L’Arménien de naissance montait sur le ring pour la première fois depuis la mort tragique de son père Ara, son premier partisan, fauché par une crise cardiaque à 52 ans l’été dernier.

« J’y pense en me réveillant tous les jours, mais j’ai essayé de ne pas trop y penser dans les deux dernières semaines avant le combat », a réagi le gagnant, qui a fondu en larmes après l’affrontement.

« Ça m’a frappé. Je ne voulais pas faire ça, mais ce sont des émotions que je ne pouvais pas retenir. C’est la vie. »

Bazinyan a été ennuyé par l’accrochage constant de son rival du Maryland, qui se déplaçait bien également.

« Je voulais me battre, je voulais être le premier à frapper, mais il utilisait beaucoup le poids de son corps sur moi. […] C’est un combat, ça doit être difficile comme ça. Chapeau à Fox. »

L’Américain de 30 ans n’a pas rechigné à l’annonce des résultats, même s’il jugeait que les deux cartes de 98-92 ne reflétaient pas l’allure des échanges.

« Le 8 à 2, j’ai le sentiment que c’était une décision locale, mais c’est ma faute, a déclaré Fox. Je savais que je venais me battre dans la cour arrière d’Erik. Je devais en faire plus. La nulle sur une carte, c’était une évaluation assez juste, mais c’était à moi d’en faire plus. »

Fox, qui revenait d’une défaite contre le prodige cubain David Morrell, actuel champion mondial de la WBA, a chanté les louanges de son vis-à-vis.

« J’ai senti sa jeunesse et sa force. Erik Bazinyan est un excellent boxeur. Il sera l’un des prochains champions mondiaux ou, au moins, il se battra pour un titre. »

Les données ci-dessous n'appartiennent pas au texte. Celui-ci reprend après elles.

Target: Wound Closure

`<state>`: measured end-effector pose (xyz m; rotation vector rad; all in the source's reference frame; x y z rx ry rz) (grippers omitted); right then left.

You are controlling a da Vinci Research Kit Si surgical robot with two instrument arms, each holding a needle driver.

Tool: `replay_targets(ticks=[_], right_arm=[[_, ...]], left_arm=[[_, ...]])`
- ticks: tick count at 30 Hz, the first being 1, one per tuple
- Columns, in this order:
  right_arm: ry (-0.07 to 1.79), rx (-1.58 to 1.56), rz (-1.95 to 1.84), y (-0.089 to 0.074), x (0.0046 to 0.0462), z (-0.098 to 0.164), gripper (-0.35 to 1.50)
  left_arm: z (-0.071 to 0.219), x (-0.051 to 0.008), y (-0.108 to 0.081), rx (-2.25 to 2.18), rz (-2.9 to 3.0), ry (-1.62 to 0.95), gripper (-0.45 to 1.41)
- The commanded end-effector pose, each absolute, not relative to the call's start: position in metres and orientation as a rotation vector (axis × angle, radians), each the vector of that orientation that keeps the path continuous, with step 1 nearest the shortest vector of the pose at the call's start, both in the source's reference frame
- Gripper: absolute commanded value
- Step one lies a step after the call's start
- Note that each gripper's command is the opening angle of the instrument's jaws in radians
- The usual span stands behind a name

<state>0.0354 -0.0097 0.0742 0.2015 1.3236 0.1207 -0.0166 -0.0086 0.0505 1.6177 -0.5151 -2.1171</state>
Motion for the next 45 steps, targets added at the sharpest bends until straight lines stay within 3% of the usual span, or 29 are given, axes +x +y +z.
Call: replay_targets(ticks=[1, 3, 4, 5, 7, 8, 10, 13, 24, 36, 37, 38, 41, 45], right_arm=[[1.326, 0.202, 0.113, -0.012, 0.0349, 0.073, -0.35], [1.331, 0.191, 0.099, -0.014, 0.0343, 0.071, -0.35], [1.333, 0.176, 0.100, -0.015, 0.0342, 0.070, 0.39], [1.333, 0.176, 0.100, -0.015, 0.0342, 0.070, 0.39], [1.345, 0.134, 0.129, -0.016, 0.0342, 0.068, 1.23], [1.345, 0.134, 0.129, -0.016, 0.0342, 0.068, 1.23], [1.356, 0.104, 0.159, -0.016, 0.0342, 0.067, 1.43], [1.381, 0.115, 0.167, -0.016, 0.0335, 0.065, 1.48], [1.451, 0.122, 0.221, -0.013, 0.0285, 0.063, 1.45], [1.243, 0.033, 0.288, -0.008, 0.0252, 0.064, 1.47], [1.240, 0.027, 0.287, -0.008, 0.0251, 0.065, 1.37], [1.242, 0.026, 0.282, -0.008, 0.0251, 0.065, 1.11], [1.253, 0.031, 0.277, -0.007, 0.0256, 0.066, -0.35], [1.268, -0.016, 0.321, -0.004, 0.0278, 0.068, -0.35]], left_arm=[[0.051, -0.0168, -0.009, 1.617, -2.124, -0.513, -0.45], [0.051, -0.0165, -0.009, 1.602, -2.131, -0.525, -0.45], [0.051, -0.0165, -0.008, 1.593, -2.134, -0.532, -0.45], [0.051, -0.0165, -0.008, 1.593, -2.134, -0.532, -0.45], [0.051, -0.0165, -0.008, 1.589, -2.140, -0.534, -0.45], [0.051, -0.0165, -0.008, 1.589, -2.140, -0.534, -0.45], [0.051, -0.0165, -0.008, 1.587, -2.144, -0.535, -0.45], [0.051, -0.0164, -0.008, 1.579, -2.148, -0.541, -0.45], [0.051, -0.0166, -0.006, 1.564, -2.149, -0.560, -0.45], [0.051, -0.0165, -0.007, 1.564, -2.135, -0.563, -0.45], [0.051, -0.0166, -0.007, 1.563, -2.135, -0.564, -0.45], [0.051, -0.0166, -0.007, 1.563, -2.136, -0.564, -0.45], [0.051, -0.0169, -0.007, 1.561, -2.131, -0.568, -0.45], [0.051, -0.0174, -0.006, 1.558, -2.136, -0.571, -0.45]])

Marc Ramsay, le coach de Bazinyan, était satisfait d’avoir observé de nouvelles aptitudes de la part de son protégé, avant tout réputé pour sa technique impeccable.

« J’aurais aimé qu’on reste un peu plus organisés vers la fin du combat, mais j’ai vu quelque chose d’émotionnel, quelque chose de physique que je n’avais pas encore vu en lui. Il s’est fait frapper, mais il n’a jamais été ébranlé. Il a été en mesure de bien gérer ses énergies pour un gros 10 rounds. Il a quand même fini en force. C’est un bon signe pour la suite des choses. »

« Erik, ça a toujours été de l’excellence du point de vue technique, a ajouté l’entraîneur. Ce soir, il est allé chercher du cœur à l’ouvrage, quelque chose de plus personnel. »

Antonin Décarie, directeur général d’EOTTM, estime que Bazinyan avait besoin d’un tel défi après un parcours sans fautes chez les amateurs et les professionnels. « Ça va le faire grandir énormément. Ça va surtout lui permettre de s’ouvrir un peu sur le marché québécois. Je pense que les gens vont triper sur lui. »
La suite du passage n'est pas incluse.